Problem description – Every line of the listing must be repeated in the answer without alteration.

Input data –
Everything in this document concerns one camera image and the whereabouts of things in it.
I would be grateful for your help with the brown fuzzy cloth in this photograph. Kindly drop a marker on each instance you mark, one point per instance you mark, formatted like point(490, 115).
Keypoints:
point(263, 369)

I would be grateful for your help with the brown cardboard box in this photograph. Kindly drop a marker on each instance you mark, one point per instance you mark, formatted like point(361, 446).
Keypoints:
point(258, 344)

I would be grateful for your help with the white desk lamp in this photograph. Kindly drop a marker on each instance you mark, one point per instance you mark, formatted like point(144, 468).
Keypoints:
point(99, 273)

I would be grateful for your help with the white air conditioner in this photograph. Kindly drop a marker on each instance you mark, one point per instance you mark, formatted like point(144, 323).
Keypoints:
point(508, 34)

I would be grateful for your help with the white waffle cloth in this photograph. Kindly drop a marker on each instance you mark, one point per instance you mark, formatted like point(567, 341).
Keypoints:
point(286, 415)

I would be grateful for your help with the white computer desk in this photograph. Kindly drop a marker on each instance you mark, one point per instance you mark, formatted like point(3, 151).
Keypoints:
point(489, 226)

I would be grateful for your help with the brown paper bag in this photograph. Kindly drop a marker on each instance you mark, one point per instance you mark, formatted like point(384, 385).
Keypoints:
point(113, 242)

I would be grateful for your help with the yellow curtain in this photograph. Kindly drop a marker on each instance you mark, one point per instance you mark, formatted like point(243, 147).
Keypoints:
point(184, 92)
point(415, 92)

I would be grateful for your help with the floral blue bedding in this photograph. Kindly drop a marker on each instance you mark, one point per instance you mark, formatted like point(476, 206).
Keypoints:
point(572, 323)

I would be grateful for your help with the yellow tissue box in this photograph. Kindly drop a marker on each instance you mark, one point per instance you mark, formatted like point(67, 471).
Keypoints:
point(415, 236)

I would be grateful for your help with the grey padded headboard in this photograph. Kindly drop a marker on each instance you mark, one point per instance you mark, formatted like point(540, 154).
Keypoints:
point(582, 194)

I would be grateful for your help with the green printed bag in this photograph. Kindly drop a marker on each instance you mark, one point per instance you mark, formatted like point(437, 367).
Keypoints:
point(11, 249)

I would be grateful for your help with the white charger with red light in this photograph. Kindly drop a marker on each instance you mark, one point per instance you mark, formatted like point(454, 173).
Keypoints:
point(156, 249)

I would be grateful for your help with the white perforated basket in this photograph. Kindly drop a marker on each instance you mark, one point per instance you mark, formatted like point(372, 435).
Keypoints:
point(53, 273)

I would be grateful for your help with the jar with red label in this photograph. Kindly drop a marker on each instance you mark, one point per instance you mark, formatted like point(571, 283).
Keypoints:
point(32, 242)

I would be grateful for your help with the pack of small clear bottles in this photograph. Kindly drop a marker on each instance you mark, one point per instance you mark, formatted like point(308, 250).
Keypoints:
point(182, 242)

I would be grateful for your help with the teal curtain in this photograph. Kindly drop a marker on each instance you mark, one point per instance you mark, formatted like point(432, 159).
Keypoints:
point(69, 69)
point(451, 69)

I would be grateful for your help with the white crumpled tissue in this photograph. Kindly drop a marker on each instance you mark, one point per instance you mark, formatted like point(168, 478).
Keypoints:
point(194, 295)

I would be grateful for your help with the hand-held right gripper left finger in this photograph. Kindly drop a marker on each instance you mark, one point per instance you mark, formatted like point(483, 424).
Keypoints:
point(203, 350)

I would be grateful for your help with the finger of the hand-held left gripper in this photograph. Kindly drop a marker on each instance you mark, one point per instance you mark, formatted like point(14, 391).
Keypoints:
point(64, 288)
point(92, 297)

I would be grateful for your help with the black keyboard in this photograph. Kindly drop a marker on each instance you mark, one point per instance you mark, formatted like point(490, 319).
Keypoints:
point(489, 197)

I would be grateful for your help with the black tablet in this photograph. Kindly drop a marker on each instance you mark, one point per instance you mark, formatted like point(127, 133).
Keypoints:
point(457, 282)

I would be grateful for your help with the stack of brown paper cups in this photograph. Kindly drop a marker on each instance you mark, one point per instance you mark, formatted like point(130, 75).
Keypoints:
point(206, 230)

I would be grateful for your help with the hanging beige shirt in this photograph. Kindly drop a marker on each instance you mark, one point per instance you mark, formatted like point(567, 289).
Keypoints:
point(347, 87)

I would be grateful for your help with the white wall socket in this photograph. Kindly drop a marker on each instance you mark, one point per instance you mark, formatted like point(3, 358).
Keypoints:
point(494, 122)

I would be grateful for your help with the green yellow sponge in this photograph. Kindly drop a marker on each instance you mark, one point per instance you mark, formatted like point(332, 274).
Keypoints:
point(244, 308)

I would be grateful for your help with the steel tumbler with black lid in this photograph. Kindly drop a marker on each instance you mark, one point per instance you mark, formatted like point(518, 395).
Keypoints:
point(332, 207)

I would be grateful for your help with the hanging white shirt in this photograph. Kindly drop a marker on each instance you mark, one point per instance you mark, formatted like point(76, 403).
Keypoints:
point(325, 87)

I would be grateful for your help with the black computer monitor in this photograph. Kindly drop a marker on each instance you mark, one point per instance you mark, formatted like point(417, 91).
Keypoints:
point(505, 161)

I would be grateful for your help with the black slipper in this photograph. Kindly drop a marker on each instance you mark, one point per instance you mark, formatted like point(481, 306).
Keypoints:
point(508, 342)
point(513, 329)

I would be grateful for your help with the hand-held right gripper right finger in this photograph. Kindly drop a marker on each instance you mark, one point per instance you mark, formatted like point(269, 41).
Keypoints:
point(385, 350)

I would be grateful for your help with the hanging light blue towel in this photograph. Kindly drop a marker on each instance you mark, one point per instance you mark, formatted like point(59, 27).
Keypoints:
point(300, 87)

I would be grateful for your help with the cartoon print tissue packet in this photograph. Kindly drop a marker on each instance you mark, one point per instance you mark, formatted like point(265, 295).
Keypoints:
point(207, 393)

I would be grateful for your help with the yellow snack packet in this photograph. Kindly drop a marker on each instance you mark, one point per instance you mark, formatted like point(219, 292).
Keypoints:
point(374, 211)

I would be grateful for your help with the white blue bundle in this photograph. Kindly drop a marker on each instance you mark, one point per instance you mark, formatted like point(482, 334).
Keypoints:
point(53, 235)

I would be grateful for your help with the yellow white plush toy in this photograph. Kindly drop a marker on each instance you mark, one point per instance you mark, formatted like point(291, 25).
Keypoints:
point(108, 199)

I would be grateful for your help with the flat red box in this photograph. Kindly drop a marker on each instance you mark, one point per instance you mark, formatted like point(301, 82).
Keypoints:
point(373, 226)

Answer section –
Everything in this document concerns one camera image and the whereabouts of things in it.
I would be grateful for your help with the brown fuzzy cloth in this photograph. Kindly drop a marker on each instance you mark, one point per instance you mark, formatted like point(490, 115).
Keypoints:
point(263, 369)

I would be grateful for your help with the brown cardboard box in this photograph. Kindly drop a marker on each instance you mark, one point per instance you mark, formatted like point(361, 446).
Keypoints:
point(258, 344)

I would be grateful for your help with the white desk lamp in this photograph. Kindly drop a marker on each instance you mark, one point per instance you mark, formatted like point(144, 468).
Keypoints:
point(99, 273)

I would be grateful for your help with the white air conditioner in this photograph. Kindly drop a marker on each instance you mark, one point per instance you mark, formatted like point(144, 323).
Keypoints:
point(508, 34)

I would be grateful for your help with the white waffle cloth in this photograph. Kindly drop a marker on each instance you mark, one point per instance you mark, formatted like point(567, 341).
Keypoints:
point(286, 415)

I would be grateful for your help with the white computer desk in this photograph. Kindly drop a marker on each instance you mark, one point per instance you mark, formatted like point(3, 151).
Keypoints:
point(489, 226)

I would be grateful for your help with the brown paper bag in this photograph. Kindly drop a marker on each instance you mark, one point per instance you mark, formatted like point(384, 385).
Keypoints:
point(113, 242)

I would be grateful for your help with the yellow curtain in this photograph. Kindly drop a marker on each instance you mark, one point per instance you mark, formatted like point(243, 147).
Keypoints:
point(184, 92)
point(415, 92)

I would be grateful for your help with the floral blue bedding in this photograph. Kindly drop a marker on each instance you mark, one point per instance you mark, formatted like point(476, 206).
Keypoints:
point(572, 323)

I would be grateful for your help with the yellow tissue box in this photograph. Kindly drop a marker on each instance you mark, one point per instance you mark, formatted like point(67, 471).
Keypoints:
point(415, 236)

I would be grateful for your help with the grey padded headboard in this photograph. Kindly drop a marker on each instance you mark, one point per instance you mark, formatted like point(540, 154).
Keypoints:
point(582, 194)

I would be grateful for your help with the green printed bag in this photograph. Kindly drop a marker on each instance you mark, one point per instance you mark, formatted like point(437, 367).
Keypoints:
point(11, 249)

I would be grateful for your help with the white charger with red light in this photograph. Kindly drop a marker on each instance you mark, one point per instance you mark, formatted like point(454, 173).
Keypoints:
point(156, 249)

I would be grateful for your help with the white perforated basket in this photograph. Kindly drop a marker on each instance you mark, one point per instance you mark, formatted like point(372, 435).
Keypoints:
point(53, 273)

I would be grateful for your help with the jar with red label in this photograph. Kindly drop a marker on each instance you mark, one point per instance you mark, formatted like point(571, 283).
Keypoints:
point(32, 242)

I would be grateful for your help with the pack of small clear bottles in this photograph. Kindly drop a marker on each instance you mark, one point per instance you mark, formatted like point(308, 250).
Keypoints:
point(182, 242)

I would be grateful for your help with the teal curtain in this photograph. Kindly drop a marker on each instance you mark, one point per instance you mark, formatted like point(432, 159).
Keypoints:
point(69, 69)
point(451, 69)

I would be grateful for your help with the white crumpled tissue in this photograph. Kindly drop a marker on each instance you mark, one point per instance you mark, formatted like point(168, 478).
Keypoints:
point(194, 295)

I would be grateful for your help with the hand-held right gripper left finger in this photograph. Kindly drop a marker on each instance you mark, one point per instance you mark, formatted like point(483, 424).
Keypoints:
point(203, 350)

I would be grateful for your help with the finger of the hand-held left gripper in this photograph. Kindly drop a marker on each instance you mark, one point per instance you mark, formatted like point(14, 391).
Keypoints:
point(64, 288)
point(92, 297)

I would be grateful for your help with the black keyboard in this photograph. Kindly drop a marker on each instance you mark, one point per instance you mark, formatted like point(490, 319).
Keypoints:
point(489, 197)

I would be grateful for your help with the black tablet in this photograph. Kindly drop a marker on each instance you mark, one point per instance you mark, formatted like point(127, 133).
Keypoints:
point(457, 282)

I would be grateful for your help with the stack of brown paper cups in this photograph. Kindly drop a marker on each instance you mark, one point per instance you mark, formatted like point(130, 75).
Keypoints:
point(206, 230)

I would be grateful for your help with the hanging beige shirt in this photograph. Kindly drop a marker on each instance you mark, one point per instance you mark, formatted like point(567, 289).
Keypoints:
point(347, 87)

I would be grateful for your help with the white wall socket in this photograph. Kindly drop a marker on each instance you mark, one point per instance you mark, formatted like point(3, 358).
Keypoints:
point(494, 122)

I would be grateful for your help with the green yellow sponge in this photograph. Kindly drop a marker on each instance you mark, one point per instance you mark, formatted like point(332, 274).
Keypoints:
point(244, 308)

I would be grateful for your help with the steel tumbler with black lid in this photograph. Kindly drop a marker on each instance you mark, one point per instance you mark, formatted like point(518, 395).
Keypoints:
point(332, 207)

I would be grateful for your help with the hanging white shirt in this photograph. Kindly drop a marker on each instance you mark, one point per instance you mark, formatted like point(76, 403).
Keypoints:
point(325, 87)

I would be grateful for your help with the black computer monitor in this photograph. Kindly drop a marker on each instance you mark, one point per instance you mark, formatted like point(417, 91).
Keypoints:
point(505, 161)

I would be grateful for your help with the black slipper in this photograph. Kindly drop a marker on each instance you mark, one point per instance you mark, formatted like point(481, 306).
Keypoints:
point(508, 342)
point(513, 329)

I would be grateful for your help with the hand-held right gripper right finger in this photograph. Kindly drop a marker on each instance you mark, one point per instance you mark, formatted like point(269, 41).
Keypoints:
point(385, 350)

I would be grateful for your help with the hanging light blue towel in this photograph. Kindly drop a marker on each instance you mark, one point per instance you mark, formatted like point(59, 27).
Keypoints:
point(300, 87)

I would be grateful for your help with the cartoon print tissue packet in this photograph. Kindly drop a marker on each instance you mark, one point per instance you mark, formatted like point(265, 295).
Keypoints:
point(207, 393)

I would be grateful for your help with the yellow snack packet in this photograph. Kindly drop a marker on each instance you mark, one point per instance you mark, formatted like point(219, 292).
Keypoints:
point(374, 211)

I would be grateful for your help with the white blue bundle in this photograph. Kindly drop a marker on each instance you mark, one point per instance you mark, formatted like point(482, 334).
Keypoints:
point(53, 235)

I would be grateful for your help with the yellow white plush toy in this photograph. Kindly drop a marker on each instance you mark, one point per instance you mark, formatted like point(291, 25).
Keypoints:
point(108, 199)

I would be grateful for your help with the flat red box in this photograph. Kindly drop a marker on each instance you mark, one point per instance you mark, formatted like point(301, 82).
Keypoints:
point(373, 226)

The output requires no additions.